Did not get expected performance speed up

Question

I am trying to see the performance speedup of AVX instructions. Below is the example code I am running:

#include <iostream>
#include <stdio.h>
#include <string.h>
#include <cstdlib>
#include <algorithm>
#include <immintrin.h>
#include <chrono>
#include <complex>
//using Type = std::complex<double>;
using Type = double;

int main()
{
        size_t b_size  =  1;
        b_size = (1ul << 30) * b_size;
    Type *d_ptr = (Type*)malloc(sizeof(Type)*b_size);
    for(int i = 0; i < b_size; i++)
    {
        d_ptr[i] = 0;
    }
    std::cout <<"malloc finishes!" << std::endl;
    #ifndef AVX512
            auto a = std::chrono::high_resolution_clock::now();
        for (int i = 0; i < b_size; i ++)
        {
             d_ptr[i] = i*0.1;
        }
        std::cout << d_ptr[b_size-1] << std::endl;
            auto b = std::chrono::high_resolution_clock::now();
            long long diff = std::chrono::duration_cast<std::chrono::microseconds>(b-a).count();
        std::cout << "No avx takes " << diff << std::endl;  
    #else
            auto a = std::chrono::high_resolution_clock::now();
        for (int i = 0; i < b_size; i += 4)
        {
            /* __m128d tmp1 = _mm_load_pd(reinterpret_cast<double*>(&d_ptr[i]));
             __m128d tmp2 = _mm_set_pd((i+1)*0.1,0.1*i);
             __m128d tmp3 = _mm_add_pd(tmp1,tmp2);
             _mm_store_pd(reinterpret_cast<double*>(&d_ptr[i]),tmp3);*/
            __m256d tmp1 = _mm256_loadu_pd(reinterpret_cast<double*>(&d_ptr[i]));
             __m256d tmp2 = _mm256_set_pd(0.1*(i+3),0.1*(i+2),0.1*(i+1),0.1*i);
             __m256d tmp3 = _mm256_add_pd(tmp1,tmp2);
             _mm256_storeu_pd(reinterpret_cast<double*>(&d_ptr[i]),tmp3);
            
        }
        std::cout << d_ptr[b_size-1] << std::endl;
            auto b = std::chrono::high_resolution_clock::now();
            long long diff = std::chrono::duration_cast<std::chrono::microseconds>(b-a).count();
        std::cout << "avx takes " << diff << std::endl; 
    
    #endif
}

I have tested this code on both Haswell and Cascade lake machines, the cases without and with AVX produces quite similar execution times.

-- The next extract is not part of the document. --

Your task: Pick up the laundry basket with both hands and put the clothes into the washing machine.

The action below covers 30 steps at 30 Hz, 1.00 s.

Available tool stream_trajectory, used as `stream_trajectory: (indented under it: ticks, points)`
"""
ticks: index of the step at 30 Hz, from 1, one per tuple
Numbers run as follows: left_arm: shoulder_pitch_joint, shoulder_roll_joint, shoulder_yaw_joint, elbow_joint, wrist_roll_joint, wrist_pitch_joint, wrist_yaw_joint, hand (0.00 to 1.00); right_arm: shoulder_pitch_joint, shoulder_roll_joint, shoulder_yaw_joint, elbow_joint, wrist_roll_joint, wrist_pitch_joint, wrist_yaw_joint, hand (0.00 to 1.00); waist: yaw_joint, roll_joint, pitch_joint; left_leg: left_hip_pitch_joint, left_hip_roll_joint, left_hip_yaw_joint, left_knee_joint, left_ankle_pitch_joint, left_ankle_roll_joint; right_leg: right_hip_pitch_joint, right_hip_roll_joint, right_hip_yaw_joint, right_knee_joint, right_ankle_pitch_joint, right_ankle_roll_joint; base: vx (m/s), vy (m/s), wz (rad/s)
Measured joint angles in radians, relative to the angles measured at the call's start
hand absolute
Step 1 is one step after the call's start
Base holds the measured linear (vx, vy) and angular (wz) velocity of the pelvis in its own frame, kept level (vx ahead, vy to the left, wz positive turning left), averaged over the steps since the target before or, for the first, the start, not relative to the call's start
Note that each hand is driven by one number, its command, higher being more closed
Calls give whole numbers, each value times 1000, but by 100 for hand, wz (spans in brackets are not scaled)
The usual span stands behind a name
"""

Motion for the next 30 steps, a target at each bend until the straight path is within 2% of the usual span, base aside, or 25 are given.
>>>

---Edit--- Here is the simple compiler command I used:

Without AVX g++ test_avx512_performance.cpp -march=native -o test_avx512_performance_noavx

With AVX g++ test_avx512_performance.cpp -march=native -DAVX512 -o test_avx512_performance

--Edit Again-- I have run the above code on the Haswell machine again. The results are surprising:

Without AVX and compiled with O3:

~$ ./test_avx512_auto_noavx 
malloc finishes!
1.07374e+08
No avx takes 3824740

With AVX and compiled without any optimization flags:

~$ ./test_avx512_auto
malloc finishes!
1.07374e+08
avx takes 2121917

With AVX and compiled with O3:

~$ ./test_avx512_auto_o3 
malloc finishes!
1.07374e+08
avx takes 6307190

It is against what we thought before.

Also, I have implemented a vectorized version (similar to Add+Mul become slower with Intrinsics - where am I wrong? ), see the code below:

#else
            auto a = std::chrono::high_resolution_clock::now();
            __m256d tmp2 = _mm256_set1_pd(0.1);
            __m256d base = _mm256_set_pd(-1.0,-2.0,-3.0,-4.0);
            __m256d tmp3 = _mm256_set1_pd(4.0);
        for (int i = 0; i < b_size; i += 4)
        {
            /* __m128d tmp1 = _mm_load_pd(reinterpret_cast<double*>(&d_ptr[i]));
             __m128d tmp2 = _mm_set_pd((i+1)*0.1,0.1*i);
             __m128d tmp3 = _mm_add_pd(tmp1,tmp2);
             _mm_store_pd(reinterpret_cast<double*>(&d_ptr[i]),tmp3);*/
            __m256d tmp1 = _mm256_loadu_pd(reinterpret_cast<double*>(&d_ptr[i]));
            base = _mm256_add_pd(base,tmp3);
            __m256d tmp5 = _mm256_mul_pd(base,tmp2);
            tmp1 = _mm256_add_pd(tmp1,tmp5);
             _mm256_storeu_pd(reinterpret_cast<double*>(&d_ptr[i]),tmp1);

        }
        std::cout << d_ptr[b_size-1] << std::endl;
            auto b = std::chrono::high_resolution_clock::now();
            long long diff = std::chrono::duration_cast<std::chrono::microseconds>(b-a).count();
        std::cout << "avx takes " << diff << std::endl;

    #endif

On the same machine, this gives me:

With AVX and without any optimization flags

~$ ./test_avx512_manual 
malloc finishes!
1.07374e+08
avx takes 2151390

With AVX and with O3:

~$ ./test_avx512_manual_o3 
malloc finishes!
1.07374e+08
avx takes 5965288

Not sure where the problem is. Why O3 gives up worse performance?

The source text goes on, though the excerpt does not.